Of course, online upgrades are possible. In my environment, resources are relatively poor, so downtime upgrades are faster. The main reason is that the business allows for downtime.

| username: Jellybean | Original post link

Yes, if there is a maintenance window for downtime, this is the safest and most reliable option.

Our situation involves a complex HTAP cluster with numerous scenarios. We can tolerate brief fluctuations, but we are not allowed to have downtime for maintenance. It’s somewhat like changing a tire on a highway or repairing a circuit on a high-voltage line.

| username: Kongdom | Original post link

Then let’s focus on the DLL. Actually, the upgrade issue I had the other day wasn’t too serious. It was just that one node had a DLL that caused the TiDB node to fail to start. I resolved it by removing the DLL from another node, and it worked fine.

| username: Jellybean | Original post link

Well, since you upgraded from 5.1.0 to 6.5.3 smoothly, upgrading from 5.3.1 shouldn’t have any major surprises either. Even if there are, you can handle them as they come.

| username: 裤衩儿飞上天 | Original post link

It’s time to consider a disaster recovery cluster. :thinking:

| username: Jellybean | Original post link

A few years ago, a disaster recovery cluster solution was proposed, but it was rejected.

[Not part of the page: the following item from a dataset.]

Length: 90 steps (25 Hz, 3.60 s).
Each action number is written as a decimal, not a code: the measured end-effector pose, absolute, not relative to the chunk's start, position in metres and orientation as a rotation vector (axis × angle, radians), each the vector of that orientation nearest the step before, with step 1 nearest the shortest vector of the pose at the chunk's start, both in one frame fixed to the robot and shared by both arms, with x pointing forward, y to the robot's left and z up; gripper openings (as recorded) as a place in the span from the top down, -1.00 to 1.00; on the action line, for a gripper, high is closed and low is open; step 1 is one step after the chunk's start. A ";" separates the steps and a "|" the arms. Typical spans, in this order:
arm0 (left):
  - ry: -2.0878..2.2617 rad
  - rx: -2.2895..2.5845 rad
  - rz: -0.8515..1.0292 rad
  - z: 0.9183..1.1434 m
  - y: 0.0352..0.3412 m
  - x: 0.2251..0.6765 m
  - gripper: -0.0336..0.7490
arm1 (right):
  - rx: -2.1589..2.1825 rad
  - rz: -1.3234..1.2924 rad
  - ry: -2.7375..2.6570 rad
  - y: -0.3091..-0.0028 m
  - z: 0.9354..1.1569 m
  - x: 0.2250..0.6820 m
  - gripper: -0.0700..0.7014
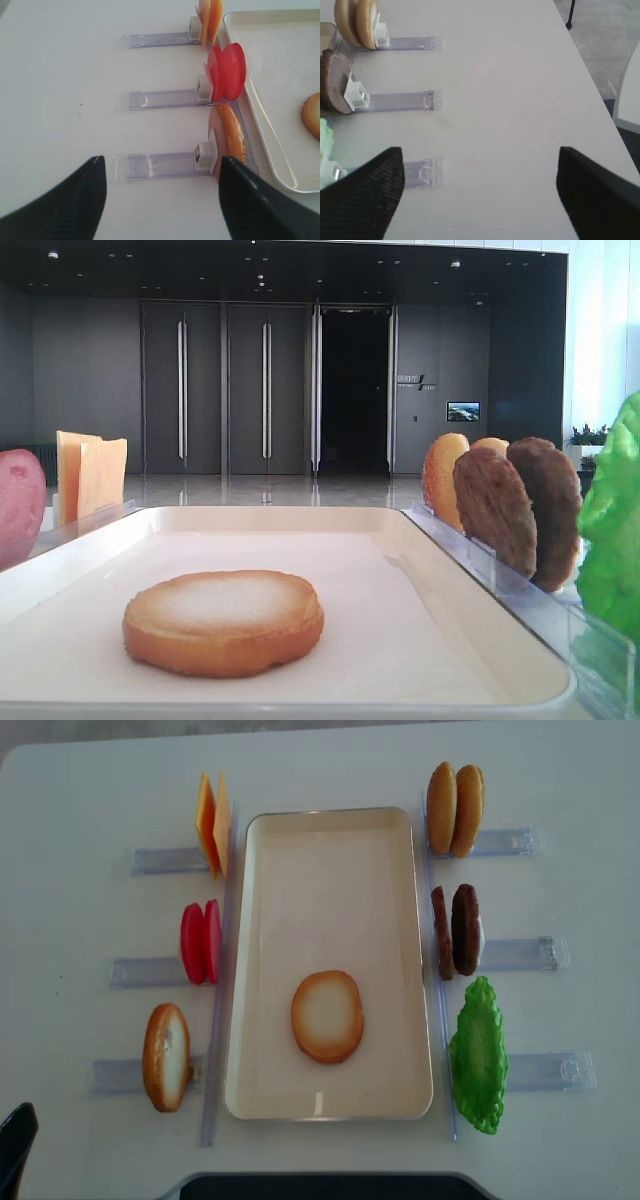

This cluster has forty to fifty servers, which is quite large. Given the current environment, it’s difficult to secure that many resources. It was only possible before because we had ample resources at hand.

| username: ShawnYan | Original post link

Logically, 6.5.3 is more stable, after all, 7.x has introduced a series of new features.

| username: ShawnYan | Original post link

So features like smooth rolling upgrades are very suitable for your extremely large-scale clusters.

| username: Jellybean | Original post link

Yes, as the expert mentioned, smooth upgrades are a crucial factor for us in using TiDB.

| username: 像风一样的男子 | Original post link

Do you upgrade the version by waiting for each KV to gradually evict the leader before restarting and upgrading, or do you use -force to forcibly evict and upgrade?

| username: 大飞哥online | Original post link

Let’s start with v6 first, since it has been stable for a while. We can begin with v7 later.

| username: Jellybean | Original post link

Generally speaking, we usually wait for each KV to gradually evict the leader before restarting and upgrading, so the process of upgrading TiKV can be quite lengthy.

| username: 像风一样的男子 | Original post link

Last year, I tested upgrading from 4.0.9 to 5.4 and found that evicting the leader was very slow, taking several days. Later, in the production environment, I directly used --force to upgrade. Fortunately, there haven’t been any issues so far, but thinking back, the risk was very high.